"No; el Estado no tiene por fin transformar a los hombres de seres racionales en animales o autómatas, sino hacer de modo que los ciudadanos desarrollen en seguridad su cuerpo y espíritu, hagan libremente uso de su razón, no se profesen odio, furor y astucia y no se miren injustamente con ojos celosos. El fin del Estado es, pues, verdaderamente la libertad.
Ahora bien, hemos visto que la formación de un Estado no es posible sino con esta condición y que el poder de dar decretos resida en el pueblo entero, o de varios hombres, o de uno solo. El libre pensamiento de los hombres, ¿no es infinitamente vario? ¿No cree cada cual saberlo todo? ¿No es imposible que todos los hombres tengan las mismas opiniones acerca de las mismas cosas y hablen de ellas en perfecta conformidad?
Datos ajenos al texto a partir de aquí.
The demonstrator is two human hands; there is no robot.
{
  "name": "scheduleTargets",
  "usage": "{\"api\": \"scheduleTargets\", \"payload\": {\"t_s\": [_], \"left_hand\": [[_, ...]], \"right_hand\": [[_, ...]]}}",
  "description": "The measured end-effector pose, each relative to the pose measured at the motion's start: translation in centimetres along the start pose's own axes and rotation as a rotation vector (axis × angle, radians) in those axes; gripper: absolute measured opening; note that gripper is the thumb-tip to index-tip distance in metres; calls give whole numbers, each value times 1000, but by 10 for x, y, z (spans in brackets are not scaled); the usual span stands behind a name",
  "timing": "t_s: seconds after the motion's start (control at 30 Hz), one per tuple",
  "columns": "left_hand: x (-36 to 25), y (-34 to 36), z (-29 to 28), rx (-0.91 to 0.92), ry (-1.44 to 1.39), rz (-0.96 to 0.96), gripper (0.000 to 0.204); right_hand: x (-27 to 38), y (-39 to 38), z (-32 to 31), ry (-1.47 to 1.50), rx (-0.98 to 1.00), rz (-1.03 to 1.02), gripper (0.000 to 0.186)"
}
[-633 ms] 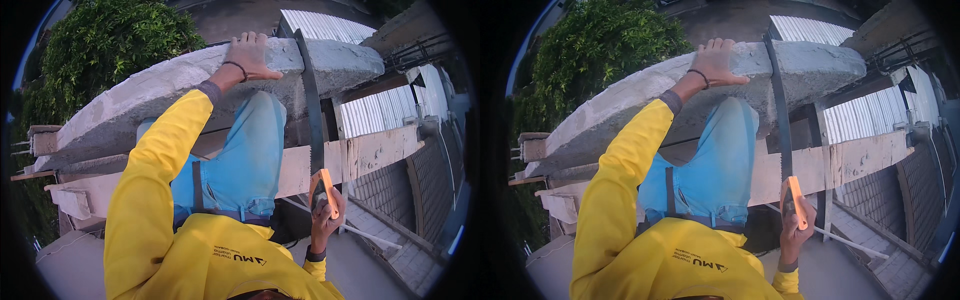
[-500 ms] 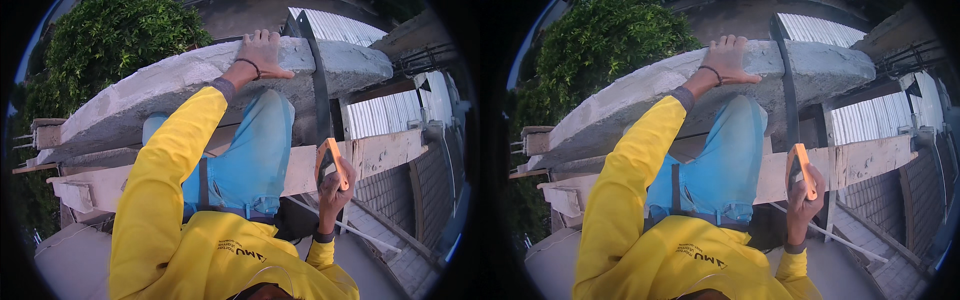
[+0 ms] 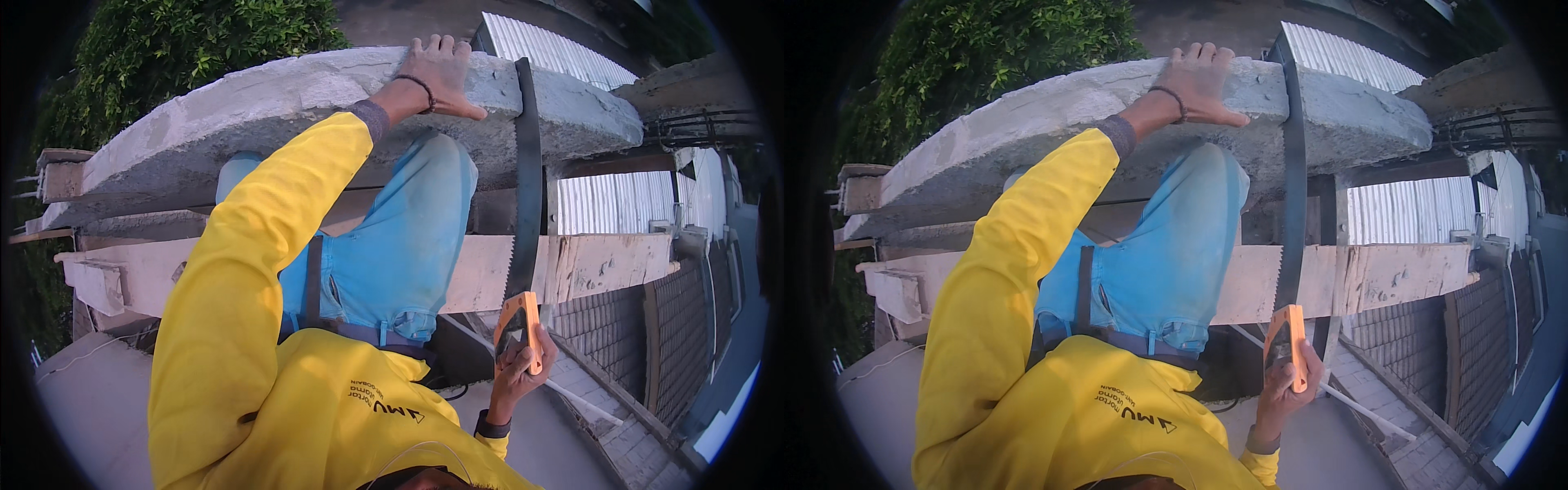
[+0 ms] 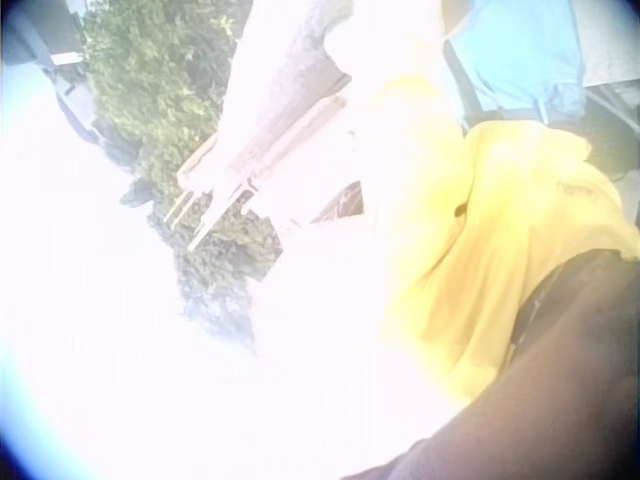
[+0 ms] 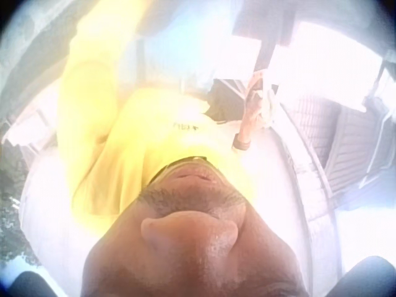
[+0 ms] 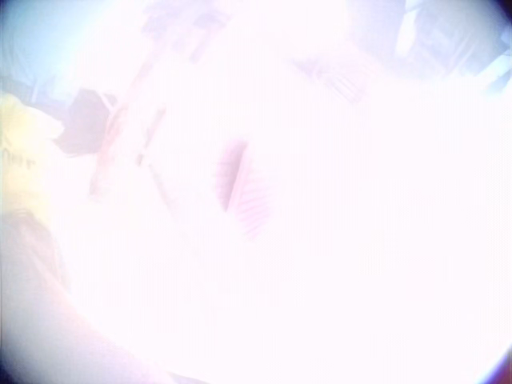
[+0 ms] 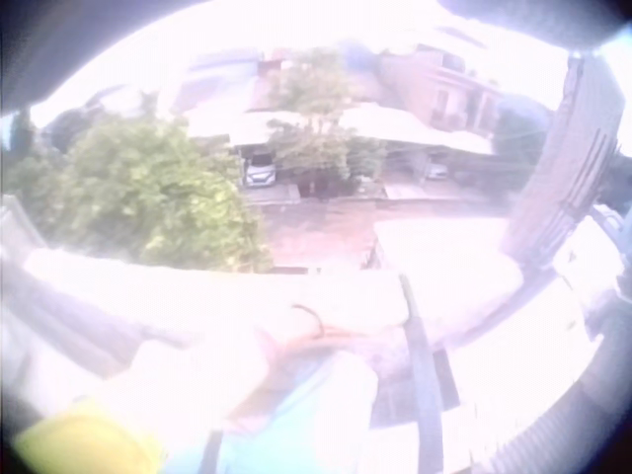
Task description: The person uses a hand saw to cut a concrete block resting on a wooden plank, then uses a hammer and chisel to split the block along the cut. The person removes the cut piece and continues sawing another section of the block.
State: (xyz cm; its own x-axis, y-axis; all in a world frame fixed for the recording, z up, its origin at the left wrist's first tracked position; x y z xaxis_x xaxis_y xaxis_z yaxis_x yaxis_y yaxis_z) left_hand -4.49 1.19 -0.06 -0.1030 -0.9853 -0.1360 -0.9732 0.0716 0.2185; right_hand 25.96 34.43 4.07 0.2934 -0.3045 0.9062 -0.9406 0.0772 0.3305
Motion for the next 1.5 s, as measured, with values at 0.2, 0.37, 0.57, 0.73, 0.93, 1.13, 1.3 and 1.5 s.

¿Cómo podrían vivir en paz si cada uno no hiciese libre y voluntariamente renuncia del derecho que tiene de obrar como le parece? El individuo resigna, pues, libre y voluntariamente, el derecho de obrar pero no el de raciocinar. Así, el que quiera respetar los derechos del soberano no debe obrar en contraposición a sus decretos, pero puede pensar, juzgar y, por consiguiente, hablar con libertad completa, siempre que ejecute todo esto llamando en su auxilio a la razón, no se deje dominar de la astucia, la cólera, el odio ni procure introducir alteración alguna en el Estado.
Por ejemplo: un ciudadano demuestra que una ley determinada repugna a la razón y piensa que debe ser, por este motivo, derogada; si somete su opinión al juicio del soberano (al cual sólo pertenece establecer y abolir las leyes), y si durante este tiempo no obra contra la ley, merece bien del Estado como el mejor ciudadano; pero si, por el contrario, se lanza a acusar al magistrado de iniquidad, si procura hacerle odioso a la multitud, o bien si, con ánimo sedicioso, se esfuerza en derogar la ley en contra de la opinión del magistrado, es sólo un perturbador del orden público y un ciudadano rebelde.
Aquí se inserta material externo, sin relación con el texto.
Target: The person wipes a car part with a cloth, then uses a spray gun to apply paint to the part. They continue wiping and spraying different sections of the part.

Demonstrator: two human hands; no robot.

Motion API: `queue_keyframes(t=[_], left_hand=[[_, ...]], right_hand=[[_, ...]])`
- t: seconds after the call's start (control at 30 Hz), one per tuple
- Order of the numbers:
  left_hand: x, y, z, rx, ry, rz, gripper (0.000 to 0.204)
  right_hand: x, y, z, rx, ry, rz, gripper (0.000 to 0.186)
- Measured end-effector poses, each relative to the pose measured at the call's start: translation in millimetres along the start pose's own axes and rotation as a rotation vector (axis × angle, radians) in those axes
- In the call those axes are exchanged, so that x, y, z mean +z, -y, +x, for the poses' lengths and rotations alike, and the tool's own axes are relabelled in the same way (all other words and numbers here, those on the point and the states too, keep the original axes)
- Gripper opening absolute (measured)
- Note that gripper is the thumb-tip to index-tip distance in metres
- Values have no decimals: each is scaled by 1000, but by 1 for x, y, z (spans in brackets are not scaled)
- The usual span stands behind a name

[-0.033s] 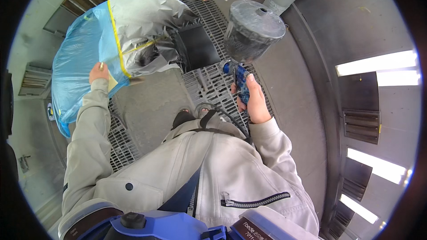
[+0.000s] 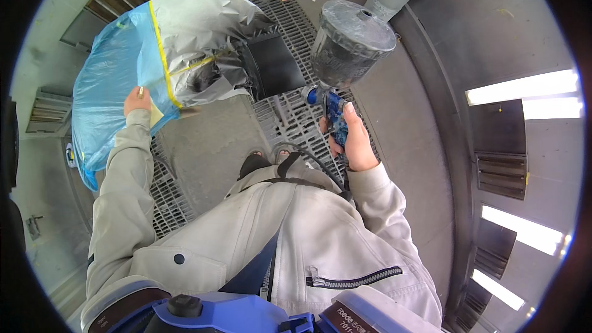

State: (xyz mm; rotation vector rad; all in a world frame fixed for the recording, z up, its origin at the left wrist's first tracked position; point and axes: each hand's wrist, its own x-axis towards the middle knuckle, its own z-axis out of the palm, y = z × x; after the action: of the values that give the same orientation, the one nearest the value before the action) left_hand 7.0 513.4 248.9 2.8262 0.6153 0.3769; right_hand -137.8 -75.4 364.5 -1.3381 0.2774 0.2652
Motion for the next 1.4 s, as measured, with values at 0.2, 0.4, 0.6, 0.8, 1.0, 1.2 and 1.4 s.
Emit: queue_keyframes(t=[0.2,0.4,0.6,0.8,1.0,1.2,1.4], left_hand=[[0,1,1,10,17,-35,34],[1,2,1,12,4,-33,35],[1,1,1,24,8,-35,34],[1,2,1,29,8,-51,34],[2,3,2,32,-9,-10,34],[1,4,-2,70,-44,-63,32],[6,8,-4,89,-55,-156,29]], right_hand=[[0,0,-6,-1,13,-21,69],[4,0,-6,-28,25,-31,69],[7,-1,-5,-24,15,-14,70],[11,-1,-4,-40,-8,39,69],[16,-4,-10,-74,-27,107,71],[21,-19,-24,-73,-86,182,74],[29,-30,-45,-71,-165,193,81]])
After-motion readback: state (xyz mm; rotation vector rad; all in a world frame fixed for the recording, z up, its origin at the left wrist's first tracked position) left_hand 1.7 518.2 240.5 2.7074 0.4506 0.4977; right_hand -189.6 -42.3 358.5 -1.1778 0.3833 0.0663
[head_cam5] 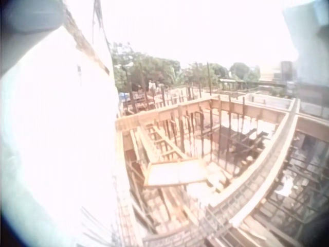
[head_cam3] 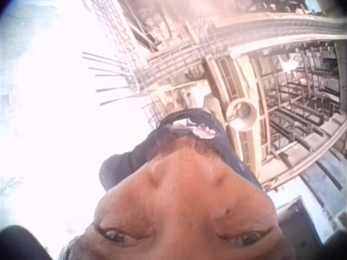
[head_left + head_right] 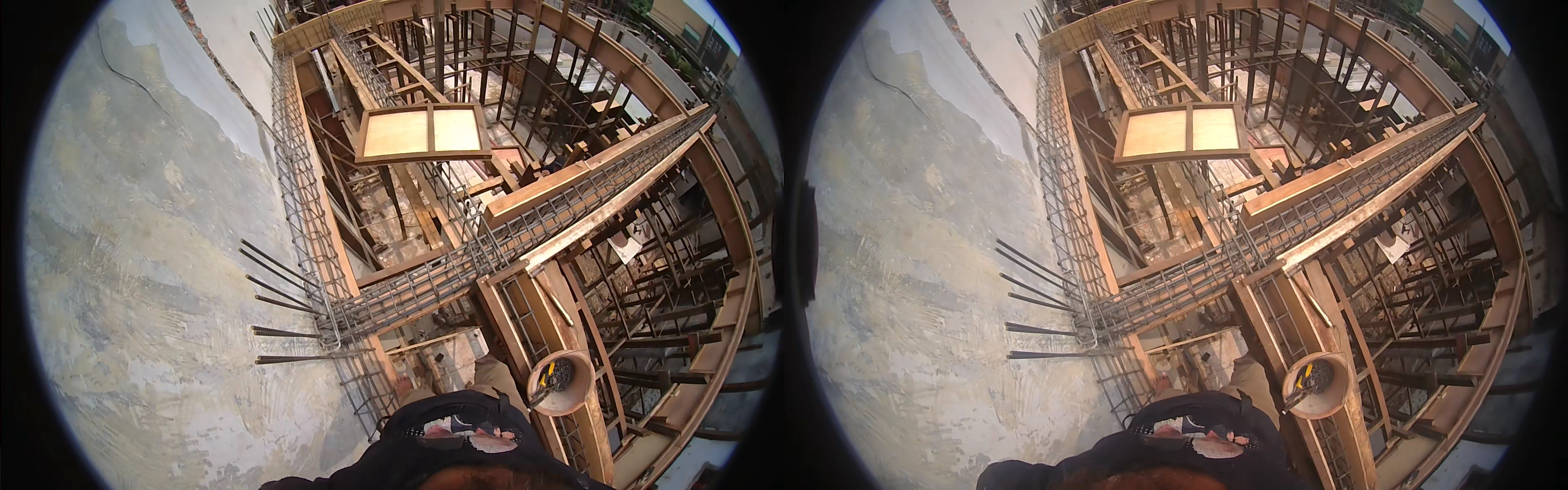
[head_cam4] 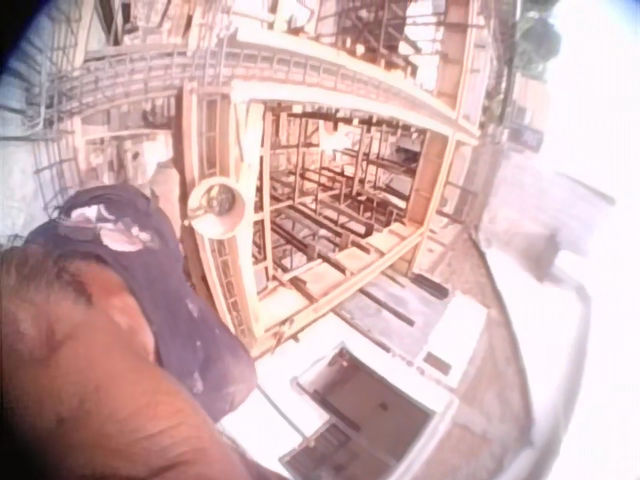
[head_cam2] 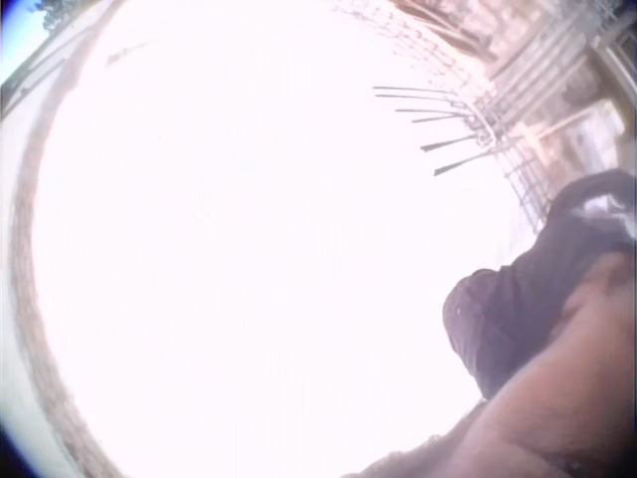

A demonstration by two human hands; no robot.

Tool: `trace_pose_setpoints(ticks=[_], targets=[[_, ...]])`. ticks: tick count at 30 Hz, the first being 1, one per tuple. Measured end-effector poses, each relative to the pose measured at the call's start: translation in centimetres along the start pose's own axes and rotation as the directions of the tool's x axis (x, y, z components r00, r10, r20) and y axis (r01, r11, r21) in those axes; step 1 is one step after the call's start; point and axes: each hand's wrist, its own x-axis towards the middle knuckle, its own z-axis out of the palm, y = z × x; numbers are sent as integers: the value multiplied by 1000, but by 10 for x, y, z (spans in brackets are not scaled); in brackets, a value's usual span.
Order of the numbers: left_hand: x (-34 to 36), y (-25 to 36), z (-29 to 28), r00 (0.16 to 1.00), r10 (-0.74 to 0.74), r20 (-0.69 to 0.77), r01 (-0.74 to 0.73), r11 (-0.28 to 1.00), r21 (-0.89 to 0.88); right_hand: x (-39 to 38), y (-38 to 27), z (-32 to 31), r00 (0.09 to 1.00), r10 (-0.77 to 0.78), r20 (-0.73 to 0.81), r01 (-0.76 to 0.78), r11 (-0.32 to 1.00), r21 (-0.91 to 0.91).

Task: The person positions wooden boards against a rebar structure and secures them by hammering nails taken from a bucket.

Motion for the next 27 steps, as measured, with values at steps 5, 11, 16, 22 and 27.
trace_pose_setpoints(ticks=[5,11,16,22,27], targets=[[0,2,1,1000,-6,-7,6,999,-35,6,-4,0,1000,-1,28,2,1000,-15],[1,-5,6,1000,-31,-3,31,995,-96,3,1,-5,998,6,62,-3,999,-46],[-4,-19,11,998,-61,18,63,986,-154,0,15,-9,991,39,125,-29,996,-79],[-86,-93,10,989,-22,146,80,908,-411,-29,55,-23,929,58,365,-12,992,-125],[-106,-11,-36,947,-57,317,66,998,-18,-33,81,-49,799,-18,601,68,996,-61]])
Vemos, pues, de qué modo cada ciudadano, sin lesionar los derechos ni la autoridad del poder, es decir, sin turbar el reposo del Estado, puede decir y enseñar las cosas que piensa; esto es, abandonando al soberano el derecho de ordenar por decreto las cosas que deben ser ejecutadas y no haciendo cosa alguna contra sus decretos, aunque se vea así obligado a obrar en oposición a su conciencia; lo que puede hacer, por otra parte, sin ultrajar a la justicia ni a la piedad y, es más, lo que debe hacerse si se quiere ser ciudadano justo y piadoso.
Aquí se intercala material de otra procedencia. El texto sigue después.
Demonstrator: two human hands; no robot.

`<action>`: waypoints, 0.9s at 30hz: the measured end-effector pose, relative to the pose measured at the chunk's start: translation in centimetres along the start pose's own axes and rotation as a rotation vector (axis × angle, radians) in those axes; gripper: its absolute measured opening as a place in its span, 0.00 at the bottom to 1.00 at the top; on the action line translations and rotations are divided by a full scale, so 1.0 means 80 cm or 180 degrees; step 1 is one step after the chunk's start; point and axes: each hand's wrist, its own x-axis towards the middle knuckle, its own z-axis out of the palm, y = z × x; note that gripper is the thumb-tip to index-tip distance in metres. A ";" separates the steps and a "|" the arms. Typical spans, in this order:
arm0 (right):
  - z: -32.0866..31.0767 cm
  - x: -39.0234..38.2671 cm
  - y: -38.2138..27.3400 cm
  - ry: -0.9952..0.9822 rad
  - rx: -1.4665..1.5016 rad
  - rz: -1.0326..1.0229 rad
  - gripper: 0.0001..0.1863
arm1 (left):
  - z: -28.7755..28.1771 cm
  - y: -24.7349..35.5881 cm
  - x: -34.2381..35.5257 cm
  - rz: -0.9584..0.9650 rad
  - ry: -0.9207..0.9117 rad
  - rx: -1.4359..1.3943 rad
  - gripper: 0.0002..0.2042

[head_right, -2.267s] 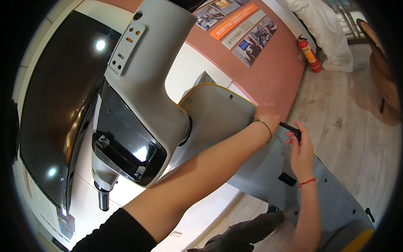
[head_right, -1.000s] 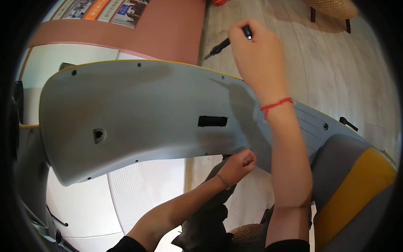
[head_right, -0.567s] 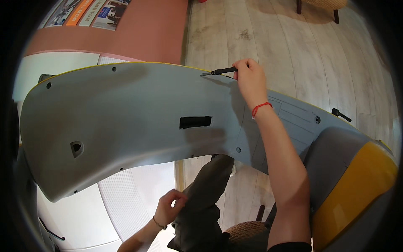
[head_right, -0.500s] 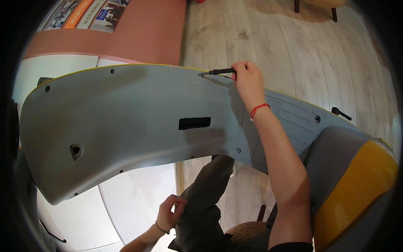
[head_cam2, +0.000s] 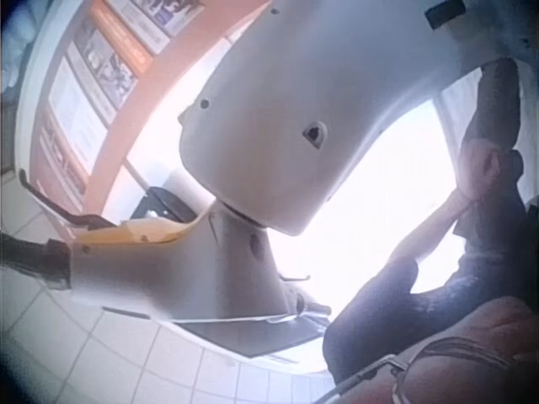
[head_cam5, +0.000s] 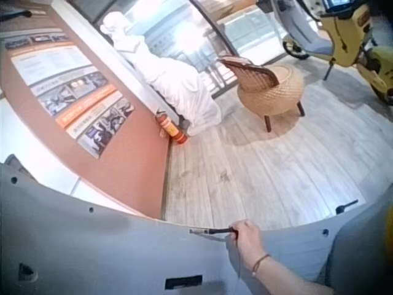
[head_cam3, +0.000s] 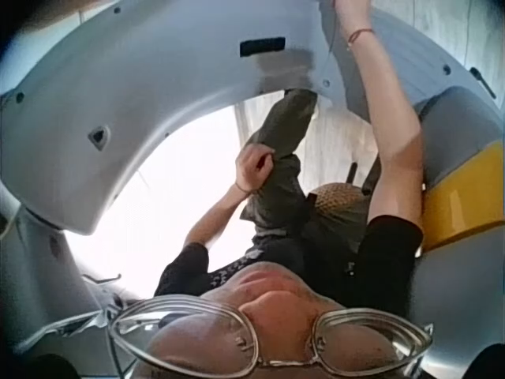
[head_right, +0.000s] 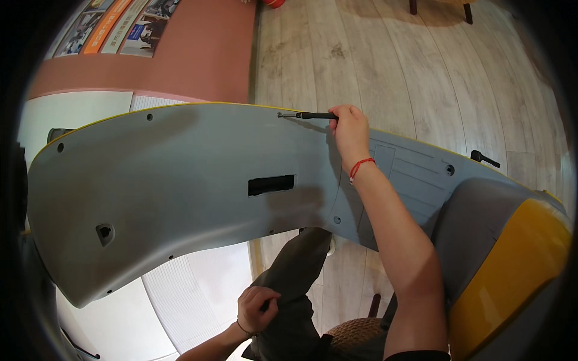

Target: Use a precision screwdriver to tighten or remove screws on the plastic fairing of an electric scooter.

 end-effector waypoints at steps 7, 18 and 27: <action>-0.001 0.001 0.003 -0.0047 0.0197 0.0146 0.10 | -0.002 0.000 0.004 -0.0112 0.0101 0.0063 0.07; -0.013 0.006 0.002 -0.0482 0.0084 0.0412 0.12 | 0.002 -0.004 0.003 -0.0127 0.0152 0.0008 0.07; -0.036 0.012 -0.051 -0.1680 -0.1079 0.0661 0.14 | -0.002 -0.006 -0.001 -0.0162 0.0085 0.0098 0.07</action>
[...] No es esto sólo; un ciudadano no puede obrar contra las inspiraciones de su propia razón haciéndolo conforme a las órdenes de su soberano, porque en virtud de las inspiraciones de su razón resolvió transferir al soberano el derecho que tenía de vivir a su antojo.
[...] Del examen de los fundamentos del Estado se deduce que cada cual puede usar racionalmente de su libre entendimiento sin lesionar los derechos del soberano. Ahora bien, este mismo examen nos permite determinar fácilmente qué clases de opiniones son sediciosas; son aquellas que, enunciándose, destruyen el pacto por el cual cada ciudadano ha abandonado el derecho de obrar según su voluntad.
Por ejemplo, si uno piensa que el poder del soberano no se funda en el derecho o que nadie está obligado a cumplir sus promesas, o que cada uno debe vivir según su voluntad; y otras del mismo género que están en contradicción flagrante con el pacto de que venimos hablando, es un ciudadano sedicioso, no tanto a causa de su opinión como a causa del acto desarrollado en tales juicios".